**Exercise directions**
Using the listing below, set down exactly the lines from the one that contains "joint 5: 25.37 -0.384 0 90" through the one that contains "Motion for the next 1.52", with no pictures.

**Material for the task**

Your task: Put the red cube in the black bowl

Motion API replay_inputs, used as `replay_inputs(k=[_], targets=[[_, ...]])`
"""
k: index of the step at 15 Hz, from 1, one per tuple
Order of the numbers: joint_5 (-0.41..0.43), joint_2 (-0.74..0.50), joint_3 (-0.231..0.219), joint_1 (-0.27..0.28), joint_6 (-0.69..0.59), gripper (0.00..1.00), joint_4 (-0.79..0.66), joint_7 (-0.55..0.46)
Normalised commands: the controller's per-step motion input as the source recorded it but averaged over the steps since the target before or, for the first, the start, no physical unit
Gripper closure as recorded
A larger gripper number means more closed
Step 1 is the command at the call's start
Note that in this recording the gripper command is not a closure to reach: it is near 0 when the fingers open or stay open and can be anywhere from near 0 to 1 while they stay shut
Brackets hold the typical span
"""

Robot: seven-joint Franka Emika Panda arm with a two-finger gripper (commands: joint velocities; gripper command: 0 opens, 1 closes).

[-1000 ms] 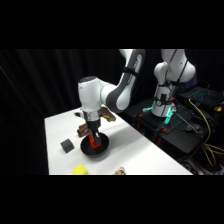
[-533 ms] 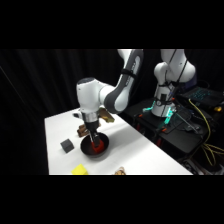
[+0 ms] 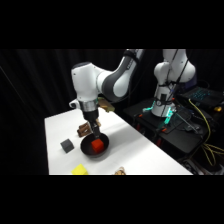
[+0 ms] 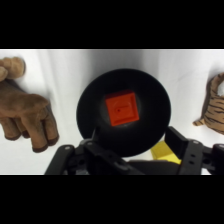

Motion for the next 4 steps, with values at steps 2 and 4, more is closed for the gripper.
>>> replay_inputs(k=[2, 4], targets=[[-0.066, -0.46, -0.022, 0.042, -0.48, 0.0, -0.04, 0.0], [-0.096, -0.41, -0.016, 0.05, -0.41, 0.0, -0.01, 0.02]])
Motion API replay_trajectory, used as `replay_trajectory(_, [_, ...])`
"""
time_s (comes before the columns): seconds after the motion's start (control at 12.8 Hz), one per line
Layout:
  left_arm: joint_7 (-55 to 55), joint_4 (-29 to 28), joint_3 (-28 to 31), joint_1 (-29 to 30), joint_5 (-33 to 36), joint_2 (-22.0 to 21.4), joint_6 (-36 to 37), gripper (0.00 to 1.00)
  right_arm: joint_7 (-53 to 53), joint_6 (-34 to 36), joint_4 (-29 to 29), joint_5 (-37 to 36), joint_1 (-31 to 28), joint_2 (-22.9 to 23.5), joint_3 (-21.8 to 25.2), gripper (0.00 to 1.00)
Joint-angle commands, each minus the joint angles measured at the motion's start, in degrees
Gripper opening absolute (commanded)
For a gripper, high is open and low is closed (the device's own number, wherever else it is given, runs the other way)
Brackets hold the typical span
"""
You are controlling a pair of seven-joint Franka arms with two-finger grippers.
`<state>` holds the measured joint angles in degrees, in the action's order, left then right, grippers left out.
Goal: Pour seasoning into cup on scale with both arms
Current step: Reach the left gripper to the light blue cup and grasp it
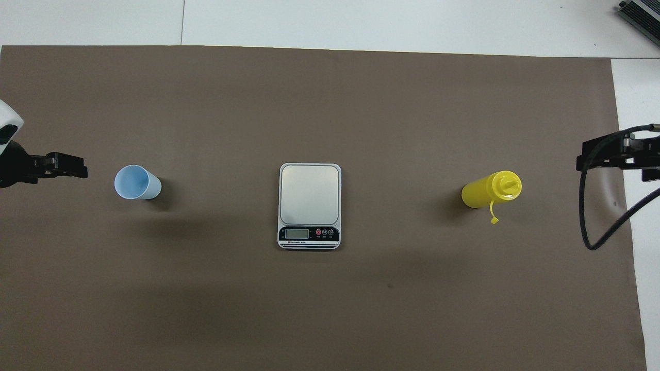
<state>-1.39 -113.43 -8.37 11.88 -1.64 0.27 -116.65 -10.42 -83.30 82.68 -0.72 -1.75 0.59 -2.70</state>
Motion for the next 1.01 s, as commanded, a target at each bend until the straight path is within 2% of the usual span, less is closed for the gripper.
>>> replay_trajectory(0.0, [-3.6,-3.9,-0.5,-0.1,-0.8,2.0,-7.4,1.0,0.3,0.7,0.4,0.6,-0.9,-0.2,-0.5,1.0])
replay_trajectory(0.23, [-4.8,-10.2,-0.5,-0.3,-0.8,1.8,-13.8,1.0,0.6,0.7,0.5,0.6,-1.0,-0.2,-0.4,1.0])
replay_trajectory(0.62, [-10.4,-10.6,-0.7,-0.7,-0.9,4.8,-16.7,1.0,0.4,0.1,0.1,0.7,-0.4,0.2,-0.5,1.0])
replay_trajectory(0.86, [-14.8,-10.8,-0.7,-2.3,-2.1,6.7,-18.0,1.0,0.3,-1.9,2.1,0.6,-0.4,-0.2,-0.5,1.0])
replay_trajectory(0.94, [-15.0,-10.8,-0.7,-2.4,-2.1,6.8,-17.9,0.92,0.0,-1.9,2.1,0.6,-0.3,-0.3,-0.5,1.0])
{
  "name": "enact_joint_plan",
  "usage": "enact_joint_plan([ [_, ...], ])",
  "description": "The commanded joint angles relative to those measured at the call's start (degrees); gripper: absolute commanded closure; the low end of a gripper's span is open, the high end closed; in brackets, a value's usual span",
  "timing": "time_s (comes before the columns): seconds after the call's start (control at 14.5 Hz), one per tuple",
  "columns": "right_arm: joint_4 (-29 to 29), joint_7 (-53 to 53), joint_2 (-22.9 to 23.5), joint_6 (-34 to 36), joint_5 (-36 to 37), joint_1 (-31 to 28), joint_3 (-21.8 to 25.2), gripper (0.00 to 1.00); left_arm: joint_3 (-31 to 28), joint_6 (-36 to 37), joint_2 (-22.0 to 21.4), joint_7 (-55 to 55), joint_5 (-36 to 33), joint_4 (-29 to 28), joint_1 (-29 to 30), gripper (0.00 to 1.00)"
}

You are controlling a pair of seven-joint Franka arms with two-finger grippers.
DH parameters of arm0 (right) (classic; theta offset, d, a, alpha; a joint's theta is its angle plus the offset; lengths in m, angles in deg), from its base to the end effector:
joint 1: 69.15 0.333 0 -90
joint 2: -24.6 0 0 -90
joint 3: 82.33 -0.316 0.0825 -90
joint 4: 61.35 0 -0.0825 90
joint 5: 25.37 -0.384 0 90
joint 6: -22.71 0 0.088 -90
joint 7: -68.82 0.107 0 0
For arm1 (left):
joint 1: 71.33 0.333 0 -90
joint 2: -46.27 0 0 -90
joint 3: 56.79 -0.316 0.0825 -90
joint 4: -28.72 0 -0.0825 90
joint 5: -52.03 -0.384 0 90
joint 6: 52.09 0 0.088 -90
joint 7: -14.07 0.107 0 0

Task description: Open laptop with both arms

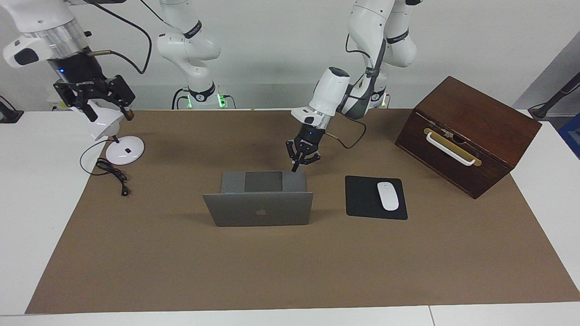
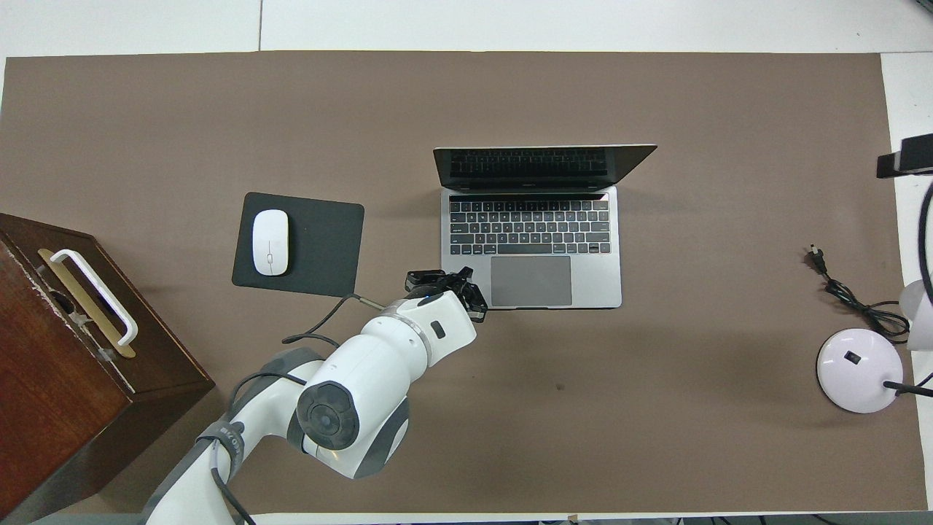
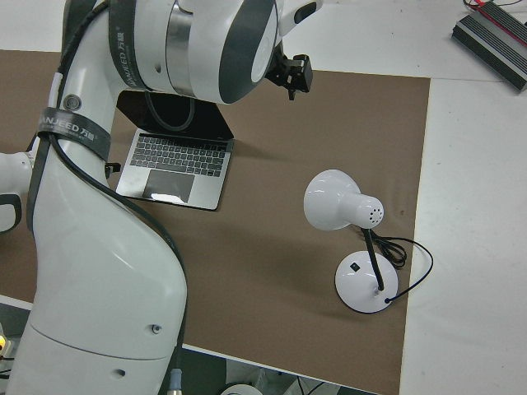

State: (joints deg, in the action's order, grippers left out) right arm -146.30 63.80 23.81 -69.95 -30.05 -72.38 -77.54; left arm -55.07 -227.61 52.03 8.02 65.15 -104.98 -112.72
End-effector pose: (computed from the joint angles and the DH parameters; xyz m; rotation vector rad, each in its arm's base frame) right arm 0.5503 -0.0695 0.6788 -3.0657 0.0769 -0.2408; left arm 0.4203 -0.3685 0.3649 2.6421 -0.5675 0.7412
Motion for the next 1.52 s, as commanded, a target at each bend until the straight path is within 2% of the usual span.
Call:
enact_joint_plan([
  [0.0, -4.59, -5.17, -2.01, -2.07, 4.22, -0.91, -0.92, 0.0, -0.23, 12.0, -4.79, -2.2, 0.15, 3.26, 1.74, 1.0],
  [0.14, -10.03, -6.32, -4.64, -6.03, 4.76, -0.91, -0.92, 0.0, -0.23, 19.66, -6.99, -2.82, 0.15, 6.33, 3.85, 1.0],
  [0.28, -12.95, -6.15, -6.14, -6.92, 4.68, -0.12, -1.01, 0.0, -0.23, 27.56, -9.79, -3.0, 0.06, 8.62, 6.57, 1.0],
  [0.62, -13.05, -2.2, -6.24, -7.8, 4.68, 2.78, -2.41, 0.0, -0.23, 47.6, -16.22, -2.3, -0.9, 15.3, 16.06, 1.0],
  [0.9, -13.05, -2.19, -6.24, -7.89, 4.68, 2.79, -2.41, 0.0, -0.23, 62.1, -17.72, 1.11, -6.34, 22.94, 22.48, 1.0],
  [1.1, -12.79, -2.8, -6.06, -7.54, 4.68, 2.08, -2.41, 0.0, -0.23, 66.7, -19.21, 4.11, -6.88, 23.93, 27.49, 0.99],
  [1.17, -12.35, -2.81, -5.89, -7.1, 4.68, 2.08, -2.41, 0.0, -0.31, 67.76, -19.82, 4.47, -6.88, 23.93, 28.98, 0.32],
  [1.24, -12.26, -2.81, -5.8, -7.1, 4.68, 2.08, -2.33, 0.0, -0.31, 68.2, -20.0, 4.91, -7.58, 24.01, 30.82, 0.0],
  [1.45, -10.95, -2.63, -5.8, -2.81, 4.76, 2.52, -2.33, 0.0, -0.23, 70.66, -20.27, 6.05, -8.55, 25.94, 35.74, 0.0],
])
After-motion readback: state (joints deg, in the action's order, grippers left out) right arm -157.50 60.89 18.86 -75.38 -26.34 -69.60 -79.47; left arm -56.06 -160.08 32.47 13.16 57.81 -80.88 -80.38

**Reply to the exercise**
joint 5: 25.37 -0.384 0 90
joint 6: -22.71 0 0.088 -90
joint 7: -68.82 0.107 0 0
For arm1 (left):
joint 1: 71.33 0.333 0 -90
joint 2: -46.27 0 0 -90
joint 3: 56.79 -0.316 0.0825 -90
joint 4: -28.72 0 -0.0825 90
joint 5: -52.03 -0.384 0 90
joint 6: 52.09 0 0.088 -90
joint 7: -14.07 0.107 0 0

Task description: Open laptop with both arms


State: (joints deg, in the action's order, grippers left out) right arm -146.30 63.80 23.81 -69.95 -30.05 -72.38 -77.54; left arm -55.07 -227.61 52.03 8.02 65.15 -104.98 -112.72
End-effector pose: (computed from the joint angles and the DH parameters; xyz m; rotation vector rad, each in its arm's base frame) right arm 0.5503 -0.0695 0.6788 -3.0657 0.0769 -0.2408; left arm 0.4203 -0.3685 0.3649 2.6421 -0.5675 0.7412
Motion for the next 1.52 s, as commanded, a target at each bend until the straight path is within 2% of the usual span.

What came before is the complete response.